The man dubbed the Co-ed Killer shows up in Mindhunter‘s second episode and is the first person to convince Ford and Tench that talking to these warped, disturbed men may bear fruit; it’s not a spoiler to say that he also plays a larger part in this first season’s overall arc, or to mention that Cameron Britton’s singular take on the giant, damaged Kemper may be the breakthrough performance of the show. Fincher says that when he first saw the actor’s tape, I remember saying to the casting director, “No one’s allowed to talk to this guy, no one’s allowed to rehearse with him, he’s not to fraternize with anyone else in the cast.’ We did one read-through and Cameron was like, ‘Great, I’d love to come and…’ And I just said ‘We’ll have you come in for a fitting to make sure the leg manacles fit, but I don’t want this being informed by anything. You just have to came in from outer space and do this.” And that’s exactly what he did.”

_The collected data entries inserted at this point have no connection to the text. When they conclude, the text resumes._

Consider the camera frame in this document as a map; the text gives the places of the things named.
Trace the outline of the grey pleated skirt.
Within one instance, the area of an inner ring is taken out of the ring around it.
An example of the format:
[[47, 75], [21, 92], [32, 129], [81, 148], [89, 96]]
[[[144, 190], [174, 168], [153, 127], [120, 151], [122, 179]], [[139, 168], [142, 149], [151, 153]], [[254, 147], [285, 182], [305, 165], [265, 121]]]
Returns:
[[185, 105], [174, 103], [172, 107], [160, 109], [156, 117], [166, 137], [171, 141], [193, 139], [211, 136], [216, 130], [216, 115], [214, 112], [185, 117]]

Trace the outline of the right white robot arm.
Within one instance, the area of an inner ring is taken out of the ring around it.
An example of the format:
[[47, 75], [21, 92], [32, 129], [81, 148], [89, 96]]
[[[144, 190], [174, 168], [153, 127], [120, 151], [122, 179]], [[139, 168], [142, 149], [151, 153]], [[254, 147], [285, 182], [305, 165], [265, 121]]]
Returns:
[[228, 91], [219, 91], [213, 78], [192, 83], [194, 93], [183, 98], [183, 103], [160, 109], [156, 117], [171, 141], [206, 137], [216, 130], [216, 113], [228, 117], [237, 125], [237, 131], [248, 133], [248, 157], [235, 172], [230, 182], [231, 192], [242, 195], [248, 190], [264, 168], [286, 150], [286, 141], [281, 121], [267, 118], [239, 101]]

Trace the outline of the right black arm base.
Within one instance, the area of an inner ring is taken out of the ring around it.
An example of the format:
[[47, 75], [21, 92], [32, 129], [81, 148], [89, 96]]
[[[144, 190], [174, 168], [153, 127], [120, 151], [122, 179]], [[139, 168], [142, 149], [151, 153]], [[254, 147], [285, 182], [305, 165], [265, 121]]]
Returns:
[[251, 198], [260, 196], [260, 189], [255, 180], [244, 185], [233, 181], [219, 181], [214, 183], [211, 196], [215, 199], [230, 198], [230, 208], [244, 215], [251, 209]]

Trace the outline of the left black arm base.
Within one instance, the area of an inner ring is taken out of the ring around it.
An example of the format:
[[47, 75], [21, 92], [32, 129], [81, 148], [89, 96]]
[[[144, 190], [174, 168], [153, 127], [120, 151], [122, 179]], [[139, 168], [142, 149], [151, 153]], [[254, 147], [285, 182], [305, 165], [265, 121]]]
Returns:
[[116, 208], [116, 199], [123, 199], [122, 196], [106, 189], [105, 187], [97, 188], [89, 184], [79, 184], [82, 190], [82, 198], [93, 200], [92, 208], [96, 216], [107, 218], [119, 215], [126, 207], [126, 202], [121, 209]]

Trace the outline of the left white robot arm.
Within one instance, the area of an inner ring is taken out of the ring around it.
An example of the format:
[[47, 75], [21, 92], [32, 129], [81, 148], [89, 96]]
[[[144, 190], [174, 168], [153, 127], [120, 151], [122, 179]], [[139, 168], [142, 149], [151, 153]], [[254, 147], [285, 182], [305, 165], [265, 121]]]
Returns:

“Cameron had come in with research like crazy, and had a very specific idea of what he wanted to do with Kemper,” Groff recalls. “I got to read with him once, and he just walked in, and started saying his lines in character, and … ee had the voice, and everything. I had done the scenes in the audition, and I’m not a Method actor, but it was like ‘Holy fucking shit!’ To be sitting in this room with him in Los Angeles, all by myself, was terrifying.”
“But his Kemper is still a recognizable human being,” McCallany notes, “which goes right back to my story, and to David’s point overall. The idea isn’t to present these men as larger-than-life figures.
“We’re paying tribute to these guys who started what’s become a cornerstone of what the FBI does now,” Groff adds. “But like them, we’re also trying humanize the serial killer. Which, in some ways makes the whole thing even creepier and scarier.”